> Task directions
Which of the lines in the data mention the string "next"? List them all.
================================
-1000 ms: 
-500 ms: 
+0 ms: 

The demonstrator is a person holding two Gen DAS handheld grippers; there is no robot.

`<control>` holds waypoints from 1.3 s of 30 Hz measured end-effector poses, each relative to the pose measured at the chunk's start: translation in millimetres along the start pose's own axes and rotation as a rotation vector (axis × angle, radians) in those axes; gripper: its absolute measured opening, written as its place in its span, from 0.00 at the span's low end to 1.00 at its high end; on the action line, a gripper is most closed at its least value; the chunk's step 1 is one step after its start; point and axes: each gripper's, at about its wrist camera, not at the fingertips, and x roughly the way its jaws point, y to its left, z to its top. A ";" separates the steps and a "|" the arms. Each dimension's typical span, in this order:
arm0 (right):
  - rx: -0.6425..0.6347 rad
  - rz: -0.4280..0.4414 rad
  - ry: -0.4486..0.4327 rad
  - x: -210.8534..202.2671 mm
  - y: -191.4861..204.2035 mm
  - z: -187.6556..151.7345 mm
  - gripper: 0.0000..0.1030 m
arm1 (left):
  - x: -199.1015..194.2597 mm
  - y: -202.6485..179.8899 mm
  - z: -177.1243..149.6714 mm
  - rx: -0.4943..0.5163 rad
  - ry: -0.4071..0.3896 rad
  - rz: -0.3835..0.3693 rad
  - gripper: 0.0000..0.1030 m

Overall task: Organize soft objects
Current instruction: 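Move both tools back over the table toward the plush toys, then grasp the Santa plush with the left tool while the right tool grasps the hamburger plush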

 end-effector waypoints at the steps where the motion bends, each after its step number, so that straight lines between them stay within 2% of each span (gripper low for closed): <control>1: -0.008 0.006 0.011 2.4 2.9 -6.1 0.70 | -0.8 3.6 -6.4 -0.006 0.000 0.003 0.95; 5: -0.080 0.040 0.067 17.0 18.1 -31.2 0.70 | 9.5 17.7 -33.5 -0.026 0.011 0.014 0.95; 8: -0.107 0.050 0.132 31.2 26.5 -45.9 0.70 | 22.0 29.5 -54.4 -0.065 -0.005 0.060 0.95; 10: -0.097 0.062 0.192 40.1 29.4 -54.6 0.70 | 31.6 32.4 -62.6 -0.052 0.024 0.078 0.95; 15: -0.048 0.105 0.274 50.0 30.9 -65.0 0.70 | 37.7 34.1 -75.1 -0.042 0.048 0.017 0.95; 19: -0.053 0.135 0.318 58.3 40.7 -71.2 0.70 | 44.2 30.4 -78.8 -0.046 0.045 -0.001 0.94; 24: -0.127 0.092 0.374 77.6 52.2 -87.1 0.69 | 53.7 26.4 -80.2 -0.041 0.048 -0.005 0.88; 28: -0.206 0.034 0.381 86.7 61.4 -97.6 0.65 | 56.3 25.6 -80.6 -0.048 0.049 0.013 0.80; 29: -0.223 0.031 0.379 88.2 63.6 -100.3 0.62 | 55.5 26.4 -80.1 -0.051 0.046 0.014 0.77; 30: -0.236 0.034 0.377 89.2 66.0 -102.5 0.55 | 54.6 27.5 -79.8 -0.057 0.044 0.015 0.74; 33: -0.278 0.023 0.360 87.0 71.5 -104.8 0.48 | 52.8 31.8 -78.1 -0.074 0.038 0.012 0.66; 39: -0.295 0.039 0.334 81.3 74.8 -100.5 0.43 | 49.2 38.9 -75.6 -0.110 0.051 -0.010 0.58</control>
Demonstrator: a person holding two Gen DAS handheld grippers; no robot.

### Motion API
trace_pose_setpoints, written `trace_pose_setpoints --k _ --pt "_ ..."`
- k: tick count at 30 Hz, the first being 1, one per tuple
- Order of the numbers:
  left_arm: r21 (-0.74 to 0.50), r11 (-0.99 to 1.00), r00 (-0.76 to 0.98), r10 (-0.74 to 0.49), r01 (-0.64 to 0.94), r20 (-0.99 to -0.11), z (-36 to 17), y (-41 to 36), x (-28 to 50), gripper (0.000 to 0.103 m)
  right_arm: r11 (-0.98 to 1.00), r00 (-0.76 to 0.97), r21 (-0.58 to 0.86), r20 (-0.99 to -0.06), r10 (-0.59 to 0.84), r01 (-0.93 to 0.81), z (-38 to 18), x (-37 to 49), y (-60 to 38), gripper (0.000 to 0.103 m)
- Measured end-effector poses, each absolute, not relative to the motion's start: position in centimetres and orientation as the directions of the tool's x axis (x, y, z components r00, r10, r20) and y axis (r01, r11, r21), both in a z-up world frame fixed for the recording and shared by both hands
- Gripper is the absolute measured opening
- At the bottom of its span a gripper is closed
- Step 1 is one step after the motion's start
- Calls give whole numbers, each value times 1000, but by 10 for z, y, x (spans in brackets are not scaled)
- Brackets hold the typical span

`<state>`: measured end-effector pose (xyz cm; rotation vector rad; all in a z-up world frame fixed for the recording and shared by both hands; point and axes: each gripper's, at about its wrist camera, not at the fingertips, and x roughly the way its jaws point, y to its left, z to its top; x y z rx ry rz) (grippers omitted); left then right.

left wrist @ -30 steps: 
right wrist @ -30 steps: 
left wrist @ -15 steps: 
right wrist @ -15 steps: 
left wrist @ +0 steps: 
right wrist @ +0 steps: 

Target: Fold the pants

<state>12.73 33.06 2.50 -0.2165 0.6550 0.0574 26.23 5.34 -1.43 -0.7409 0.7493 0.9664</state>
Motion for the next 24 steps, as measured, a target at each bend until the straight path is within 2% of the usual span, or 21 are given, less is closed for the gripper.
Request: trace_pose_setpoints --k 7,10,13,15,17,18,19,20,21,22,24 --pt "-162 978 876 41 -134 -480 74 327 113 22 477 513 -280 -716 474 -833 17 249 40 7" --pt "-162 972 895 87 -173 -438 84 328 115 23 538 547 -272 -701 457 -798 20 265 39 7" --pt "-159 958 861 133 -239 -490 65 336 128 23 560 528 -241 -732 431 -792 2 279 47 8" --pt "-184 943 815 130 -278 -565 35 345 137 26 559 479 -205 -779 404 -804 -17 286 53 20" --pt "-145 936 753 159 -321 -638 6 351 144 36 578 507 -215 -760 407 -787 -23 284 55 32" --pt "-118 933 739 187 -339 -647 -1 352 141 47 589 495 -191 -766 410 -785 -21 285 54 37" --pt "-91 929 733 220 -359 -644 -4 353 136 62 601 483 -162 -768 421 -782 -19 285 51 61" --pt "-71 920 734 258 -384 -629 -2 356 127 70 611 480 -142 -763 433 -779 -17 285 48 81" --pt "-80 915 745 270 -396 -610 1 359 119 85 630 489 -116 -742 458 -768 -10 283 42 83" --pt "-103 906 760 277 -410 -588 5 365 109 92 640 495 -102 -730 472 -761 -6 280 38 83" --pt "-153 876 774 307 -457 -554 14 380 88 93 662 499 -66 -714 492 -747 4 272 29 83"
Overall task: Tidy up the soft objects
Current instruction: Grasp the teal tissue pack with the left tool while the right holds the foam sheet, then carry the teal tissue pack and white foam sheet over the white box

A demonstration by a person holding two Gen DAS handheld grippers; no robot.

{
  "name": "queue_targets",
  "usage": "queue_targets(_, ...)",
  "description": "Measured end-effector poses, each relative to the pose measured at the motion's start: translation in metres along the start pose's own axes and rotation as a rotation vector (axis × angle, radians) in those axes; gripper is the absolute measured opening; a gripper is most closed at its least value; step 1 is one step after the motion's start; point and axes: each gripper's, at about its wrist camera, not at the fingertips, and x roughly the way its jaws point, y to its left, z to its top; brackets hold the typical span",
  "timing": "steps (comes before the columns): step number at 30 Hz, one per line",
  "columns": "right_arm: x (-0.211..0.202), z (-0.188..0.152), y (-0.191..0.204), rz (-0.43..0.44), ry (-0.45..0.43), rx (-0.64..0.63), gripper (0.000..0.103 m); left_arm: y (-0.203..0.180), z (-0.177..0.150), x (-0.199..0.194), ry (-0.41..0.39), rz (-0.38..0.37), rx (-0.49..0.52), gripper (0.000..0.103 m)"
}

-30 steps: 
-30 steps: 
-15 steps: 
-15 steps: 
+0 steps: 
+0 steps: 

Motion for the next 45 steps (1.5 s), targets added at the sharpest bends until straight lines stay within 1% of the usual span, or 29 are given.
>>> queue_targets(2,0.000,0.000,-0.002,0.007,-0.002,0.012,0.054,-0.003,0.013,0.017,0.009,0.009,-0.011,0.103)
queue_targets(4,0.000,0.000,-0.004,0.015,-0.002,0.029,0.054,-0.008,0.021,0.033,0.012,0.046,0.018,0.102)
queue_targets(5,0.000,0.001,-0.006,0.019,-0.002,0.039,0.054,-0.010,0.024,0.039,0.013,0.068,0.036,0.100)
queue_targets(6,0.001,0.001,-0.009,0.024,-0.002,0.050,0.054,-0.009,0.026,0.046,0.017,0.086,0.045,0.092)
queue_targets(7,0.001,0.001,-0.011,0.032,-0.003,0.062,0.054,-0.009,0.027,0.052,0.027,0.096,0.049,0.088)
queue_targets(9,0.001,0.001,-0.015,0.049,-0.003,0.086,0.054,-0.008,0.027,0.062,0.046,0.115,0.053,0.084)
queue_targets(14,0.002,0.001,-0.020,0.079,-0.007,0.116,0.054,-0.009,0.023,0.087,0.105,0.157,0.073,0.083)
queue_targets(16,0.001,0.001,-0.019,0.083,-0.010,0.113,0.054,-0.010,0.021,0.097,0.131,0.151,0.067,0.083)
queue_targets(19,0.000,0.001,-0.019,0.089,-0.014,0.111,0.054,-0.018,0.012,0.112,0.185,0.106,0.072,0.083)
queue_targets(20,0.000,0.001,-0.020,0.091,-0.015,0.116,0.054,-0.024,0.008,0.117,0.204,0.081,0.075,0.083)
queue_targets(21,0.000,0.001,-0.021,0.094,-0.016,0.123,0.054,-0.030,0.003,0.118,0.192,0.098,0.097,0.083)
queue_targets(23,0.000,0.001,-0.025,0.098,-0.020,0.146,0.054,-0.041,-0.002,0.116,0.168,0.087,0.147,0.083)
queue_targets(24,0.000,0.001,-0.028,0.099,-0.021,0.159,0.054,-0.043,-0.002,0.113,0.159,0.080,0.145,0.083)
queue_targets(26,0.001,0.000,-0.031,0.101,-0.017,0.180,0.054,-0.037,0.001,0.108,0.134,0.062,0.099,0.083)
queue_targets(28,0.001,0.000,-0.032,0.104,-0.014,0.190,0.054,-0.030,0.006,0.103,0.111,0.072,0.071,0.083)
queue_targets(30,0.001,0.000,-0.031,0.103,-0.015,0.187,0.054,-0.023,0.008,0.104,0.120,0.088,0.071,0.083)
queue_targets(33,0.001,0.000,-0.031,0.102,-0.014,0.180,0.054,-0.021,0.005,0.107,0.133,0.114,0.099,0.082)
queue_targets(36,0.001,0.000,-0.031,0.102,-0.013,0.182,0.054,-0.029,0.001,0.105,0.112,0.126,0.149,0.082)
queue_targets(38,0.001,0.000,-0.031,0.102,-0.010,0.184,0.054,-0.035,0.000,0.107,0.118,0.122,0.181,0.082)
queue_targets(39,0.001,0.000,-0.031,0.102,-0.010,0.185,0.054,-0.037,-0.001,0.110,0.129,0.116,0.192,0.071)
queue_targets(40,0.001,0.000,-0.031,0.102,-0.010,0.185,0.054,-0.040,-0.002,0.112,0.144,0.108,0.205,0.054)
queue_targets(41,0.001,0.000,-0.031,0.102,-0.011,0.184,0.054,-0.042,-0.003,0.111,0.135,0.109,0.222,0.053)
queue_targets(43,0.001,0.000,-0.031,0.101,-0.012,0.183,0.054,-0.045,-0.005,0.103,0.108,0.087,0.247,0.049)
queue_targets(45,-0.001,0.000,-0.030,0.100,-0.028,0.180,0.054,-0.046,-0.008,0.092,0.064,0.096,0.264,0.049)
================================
> Your solution
Motion for the next 24 steps, as measured, a target at each bend until the straight path is within 2% of the usual span, or 21 are given, less is closed for the gripper.
Motion for the next 45 steps (1.5 s), targets added at the sharpest bends until straight lines stay within 1% of the usual span, or 29 are given.

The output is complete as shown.